Work request
Find each line below where the word "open" occurs, and copy it.

Available data

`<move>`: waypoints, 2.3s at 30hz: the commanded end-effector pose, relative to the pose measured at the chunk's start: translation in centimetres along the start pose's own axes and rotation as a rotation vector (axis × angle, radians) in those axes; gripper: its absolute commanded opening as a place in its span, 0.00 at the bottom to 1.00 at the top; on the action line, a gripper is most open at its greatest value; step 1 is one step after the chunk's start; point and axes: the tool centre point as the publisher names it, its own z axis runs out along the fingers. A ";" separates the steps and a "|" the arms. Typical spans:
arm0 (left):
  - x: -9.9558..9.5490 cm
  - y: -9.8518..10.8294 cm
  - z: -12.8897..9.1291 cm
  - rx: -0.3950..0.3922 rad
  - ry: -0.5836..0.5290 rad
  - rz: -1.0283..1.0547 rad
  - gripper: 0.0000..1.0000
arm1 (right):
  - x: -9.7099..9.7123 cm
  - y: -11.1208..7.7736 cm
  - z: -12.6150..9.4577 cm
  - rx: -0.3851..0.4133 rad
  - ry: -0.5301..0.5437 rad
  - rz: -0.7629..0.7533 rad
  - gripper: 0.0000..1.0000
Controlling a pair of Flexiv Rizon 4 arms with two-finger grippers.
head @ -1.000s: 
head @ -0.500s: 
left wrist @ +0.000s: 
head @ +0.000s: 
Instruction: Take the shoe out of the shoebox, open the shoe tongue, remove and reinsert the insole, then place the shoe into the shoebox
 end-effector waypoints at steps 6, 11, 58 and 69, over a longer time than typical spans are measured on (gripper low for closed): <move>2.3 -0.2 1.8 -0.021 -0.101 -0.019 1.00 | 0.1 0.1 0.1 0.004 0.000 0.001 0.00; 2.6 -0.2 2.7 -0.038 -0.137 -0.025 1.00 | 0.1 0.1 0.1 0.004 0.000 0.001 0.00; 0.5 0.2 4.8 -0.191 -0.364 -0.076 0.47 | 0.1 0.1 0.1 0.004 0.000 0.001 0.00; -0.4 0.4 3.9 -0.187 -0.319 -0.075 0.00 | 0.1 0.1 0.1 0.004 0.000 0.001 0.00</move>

Your response
`<move>`: waypoints, 2.3s at 30hz: the commanded end-effector pose, relative to the pose measured at the chunk's start: translation in centimetres along the start pose's own axes and rotation as a rotation vector (axis × angle, radians) in those axes; gripper: its absolute commanded opening as a place in its span, 0.00 at the bottom to 1.00 at the top; on the action line, a gripper is most open at its greatest value; step 1 is one step after the chunk's start; point and axes: the tool centre point as the publisher names it, its own z axis runs out along the fingers. A ";" separates the steps and a "|" the arms. Typical spans:
Instruction: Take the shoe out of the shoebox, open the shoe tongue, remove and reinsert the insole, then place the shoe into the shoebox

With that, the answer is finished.